I'm not for handouts, but at the same time, I don't think there's a thing wrong with people supporting each other in times of need, or times of happiness and plenty. I can't see myself getting an abortion, but I also don't think that anyone joyfully skips down to a clinic and I sure as hell think they deserve the right to control over their own bodies. SO SUE ME.

So, I am challenging you (slash myself) to come the fuck on! Clean your act up! You're getting too fucking old to profess your love at 2am on a Tuesday after a Presidential Debate and two bottles of Pinot. That shit is for children!
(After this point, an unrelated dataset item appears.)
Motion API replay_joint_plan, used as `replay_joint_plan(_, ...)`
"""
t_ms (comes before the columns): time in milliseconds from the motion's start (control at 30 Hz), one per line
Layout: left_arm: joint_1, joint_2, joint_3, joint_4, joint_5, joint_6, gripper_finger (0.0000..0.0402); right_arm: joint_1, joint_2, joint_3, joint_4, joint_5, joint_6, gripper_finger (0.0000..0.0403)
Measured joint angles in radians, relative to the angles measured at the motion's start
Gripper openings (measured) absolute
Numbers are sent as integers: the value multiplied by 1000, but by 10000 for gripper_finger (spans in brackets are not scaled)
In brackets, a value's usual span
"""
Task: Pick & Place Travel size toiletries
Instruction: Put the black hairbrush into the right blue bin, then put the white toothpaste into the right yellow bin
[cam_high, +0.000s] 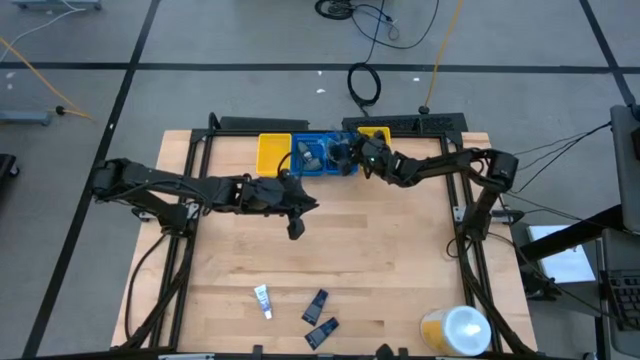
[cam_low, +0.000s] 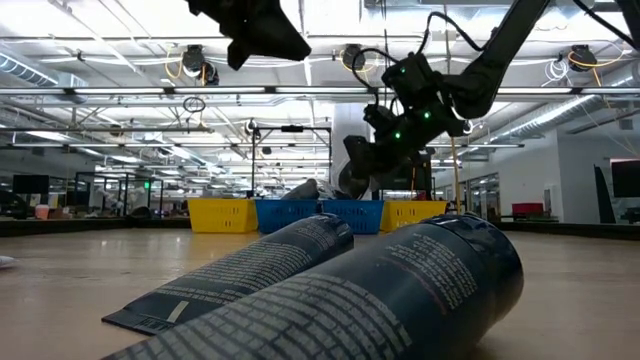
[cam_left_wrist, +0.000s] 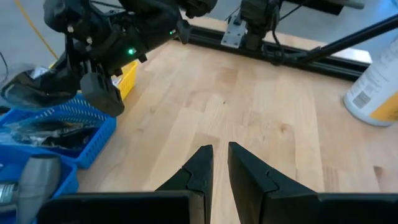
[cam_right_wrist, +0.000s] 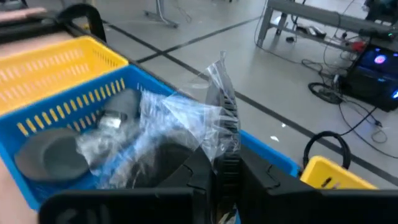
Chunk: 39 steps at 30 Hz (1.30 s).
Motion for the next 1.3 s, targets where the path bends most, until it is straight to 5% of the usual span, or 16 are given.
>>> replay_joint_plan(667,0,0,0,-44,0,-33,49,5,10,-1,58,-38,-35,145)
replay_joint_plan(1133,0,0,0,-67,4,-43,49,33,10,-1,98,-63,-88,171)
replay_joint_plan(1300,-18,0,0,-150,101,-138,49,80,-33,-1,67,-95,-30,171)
You're better than that! Does this mean we'll never slip up and have a 'birthday' jager bomb on the house? Fuck no. That's what life's about: mistakes, but also learning from them. Take it from someone who has a little difficulty on that last part-- it's not easy. There's a reason my diary/journal sounds like a broken record-- change is hard, and by hard, I mean a motherfucking pain-in-the-ass. Seriously. Who likes that? I sure don't. But it is inherent in our nature, as a country, and as a people and in mine (and yours) as a person. So, put away your hatred, your ridicness and your cell phones, unless its before 10:00 at night.

So fine, you got it out of me pre-Election Day. This year, I'm GO(ing)BAMA.